7月1日~罰は当たるか当たらぬか…
今年の梅雨は、殊の外よく降ります。
さて、幼い頃、おじいさんやおばあさんから、「そんな悪いことをしたら罰が当たるよ」と言われたことがある人も多いと思います。仏様は罰を与えるような方ではないのですが、きっと戒めの一つとして言われたのでしょう。
今、NHKの大河ドラマ「龍馬伝」が好評ですが、その坂本龍馬の師匠である勝海舟が、ある日、家で本を読んでいるとき、その家の勝手を知った弟子たちがどかどかと上がり込み、酒を飲み始めたそうです。
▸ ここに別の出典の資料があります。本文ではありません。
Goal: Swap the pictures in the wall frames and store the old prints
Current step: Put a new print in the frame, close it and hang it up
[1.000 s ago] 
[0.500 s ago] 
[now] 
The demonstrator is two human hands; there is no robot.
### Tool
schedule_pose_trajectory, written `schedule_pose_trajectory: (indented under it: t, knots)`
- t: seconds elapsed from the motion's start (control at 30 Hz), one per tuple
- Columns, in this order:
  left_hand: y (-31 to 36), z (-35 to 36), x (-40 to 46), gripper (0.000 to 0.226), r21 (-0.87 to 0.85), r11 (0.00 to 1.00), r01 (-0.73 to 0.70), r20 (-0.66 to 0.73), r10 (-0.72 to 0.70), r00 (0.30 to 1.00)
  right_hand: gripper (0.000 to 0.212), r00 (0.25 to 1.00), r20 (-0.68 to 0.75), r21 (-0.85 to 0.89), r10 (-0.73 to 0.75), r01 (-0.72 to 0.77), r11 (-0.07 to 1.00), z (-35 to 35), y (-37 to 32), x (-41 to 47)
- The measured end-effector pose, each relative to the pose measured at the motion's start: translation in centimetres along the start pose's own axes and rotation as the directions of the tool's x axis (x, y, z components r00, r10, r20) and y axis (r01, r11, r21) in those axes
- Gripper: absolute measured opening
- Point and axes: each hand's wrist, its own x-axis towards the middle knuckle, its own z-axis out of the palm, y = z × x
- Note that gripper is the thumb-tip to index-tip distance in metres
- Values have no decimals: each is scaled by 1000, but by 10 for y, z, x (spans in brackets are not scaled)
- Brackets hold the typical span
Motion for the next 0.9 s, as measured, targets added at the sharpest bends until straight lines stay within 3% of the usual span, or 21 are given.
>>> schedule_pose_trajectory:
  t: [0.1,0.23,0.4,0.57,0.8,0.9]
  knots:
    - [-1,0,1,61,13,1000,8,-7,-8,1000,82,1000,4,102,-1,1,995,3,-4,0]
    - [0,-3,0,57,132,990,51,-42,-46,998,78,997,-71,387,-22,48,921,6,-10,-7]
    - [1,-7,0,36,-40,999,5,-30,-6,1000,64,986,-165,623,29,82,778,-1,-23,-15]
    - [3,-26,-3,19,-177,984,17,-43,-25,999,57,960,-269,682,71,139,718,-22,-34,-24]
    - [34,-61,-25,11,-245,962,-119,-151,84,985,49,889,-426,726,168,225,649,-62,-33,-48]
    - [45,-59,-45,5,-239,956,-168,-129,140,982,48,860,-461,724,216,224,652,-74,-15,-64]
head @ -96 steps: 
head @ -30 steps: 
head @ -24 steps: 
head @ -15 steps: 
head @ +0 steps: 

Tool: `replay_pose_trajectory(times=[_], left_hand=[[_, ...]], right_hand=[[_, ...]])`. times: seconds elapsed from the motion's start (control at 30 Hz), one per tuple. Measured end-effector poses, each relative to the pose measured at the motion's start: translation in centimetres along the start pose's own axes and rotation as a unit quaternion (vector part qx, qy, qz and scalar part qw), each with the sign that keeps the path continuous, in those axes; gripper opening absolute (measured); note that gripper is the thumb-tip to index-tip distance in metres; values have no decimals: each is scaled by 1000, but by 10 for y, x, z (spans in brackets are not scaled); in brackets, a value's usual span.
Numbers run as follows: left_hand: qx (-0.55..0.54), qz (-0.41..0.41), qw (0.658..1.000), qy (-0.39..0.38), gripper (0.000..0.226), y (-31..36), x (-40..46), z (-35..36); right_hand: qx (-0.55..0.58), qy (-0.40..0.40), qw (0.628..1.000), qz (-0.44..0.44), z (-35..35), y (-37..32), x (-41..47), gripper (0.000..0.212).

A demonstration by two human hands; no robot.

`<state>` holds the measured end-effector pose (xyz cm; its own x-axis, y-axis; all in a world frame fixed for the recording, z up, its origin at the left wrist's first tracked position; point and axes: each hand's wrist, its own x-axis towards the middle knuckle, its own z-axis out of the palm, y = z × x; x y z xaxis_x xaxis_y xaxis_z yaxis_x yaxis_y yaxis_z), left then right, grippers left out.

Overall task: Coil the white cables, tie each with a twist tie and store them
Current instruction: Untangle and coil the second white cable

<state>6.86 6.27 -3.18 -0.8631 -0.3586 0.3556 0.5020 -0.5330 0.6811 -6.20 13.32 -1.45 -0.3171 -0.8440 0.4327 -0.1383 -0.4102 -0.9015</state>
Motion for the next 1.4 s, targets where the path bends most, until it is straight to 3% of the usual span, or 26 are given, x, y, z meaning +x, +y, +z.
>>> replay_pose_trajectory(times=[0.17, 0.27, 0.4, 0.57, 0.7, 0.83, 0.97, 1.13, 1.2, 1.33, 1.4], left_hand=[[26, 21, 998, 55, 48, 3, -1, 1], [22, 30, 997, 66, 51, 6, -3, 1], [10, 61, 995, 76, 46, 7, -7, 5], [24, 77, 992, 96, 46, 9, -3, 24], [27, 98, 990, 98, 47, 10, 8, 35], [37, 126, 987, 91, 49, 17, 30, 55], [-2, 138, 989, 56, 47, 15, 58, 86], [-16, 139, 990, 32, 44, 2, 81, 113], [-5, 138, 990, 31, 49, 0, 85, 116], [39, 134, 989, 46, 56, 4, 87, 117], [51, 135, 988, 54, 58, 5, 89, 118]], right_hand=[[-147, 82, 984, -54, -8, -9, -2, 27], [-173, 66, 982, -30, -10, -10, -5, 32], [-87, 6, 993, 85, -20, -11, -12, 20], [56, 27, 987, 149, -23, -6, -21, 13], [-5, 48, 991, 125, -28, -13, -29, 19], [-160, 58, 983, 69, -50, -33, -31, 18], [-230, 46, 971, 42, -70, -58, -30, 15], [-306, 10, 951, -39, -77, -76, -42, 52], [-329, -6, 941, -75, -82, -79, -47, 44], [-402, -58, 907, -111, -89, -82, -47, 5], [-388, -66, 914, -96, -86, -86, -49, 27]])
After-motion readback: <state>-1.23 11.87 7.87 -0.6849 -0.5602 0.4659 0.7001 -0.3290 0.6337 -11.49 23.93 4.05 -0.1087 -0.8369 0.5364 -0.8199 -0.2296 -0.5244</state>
しばらくすると勝海舟の耳に弟子たちの話し声が聞こえてきました。
「世間で言う罰など当たりはせん。神社の狛犬にしょんべんをひっかけてみたが、これこの通り何も起こらん。ピンピンしているぜ」
「罰などたわごと、迷信迷信」
そのとき激しく襖が開きました。
「バカモン、罰当たりな犬ども出て行け、犬ども出て行け」
それは勝海舟でした。
「罰なんぞ当たらんだと。おまえたちにはとうに罰が当たっているではないか。その証拠におまえたちはすでに人間じゃない。犬にされているじゃないか。人間なら神社の狛犬にしょんべんひっかけるなど、とうていできやしねえ。おまえたちは犬だ。とうに犬だ。さあ、出て行った出て行った」
勝海舟が落とした雷に、弟子たちはただただひれ伏すばかりだったと言います。 私たちも、この弟子たちの行為まではないにしても、誰も見ていないから、どうせ知られることはないから、罰など当たりはしないからと、ときに人の道に外れた行いをしていることはないでしょうか。
罰が当たる当たらないではなく、結果がどうのこうのではなく、人の道に外れた行いをしているそのとき、すでにその人は人でなくなっていることを、勝海舟は教えてくれています。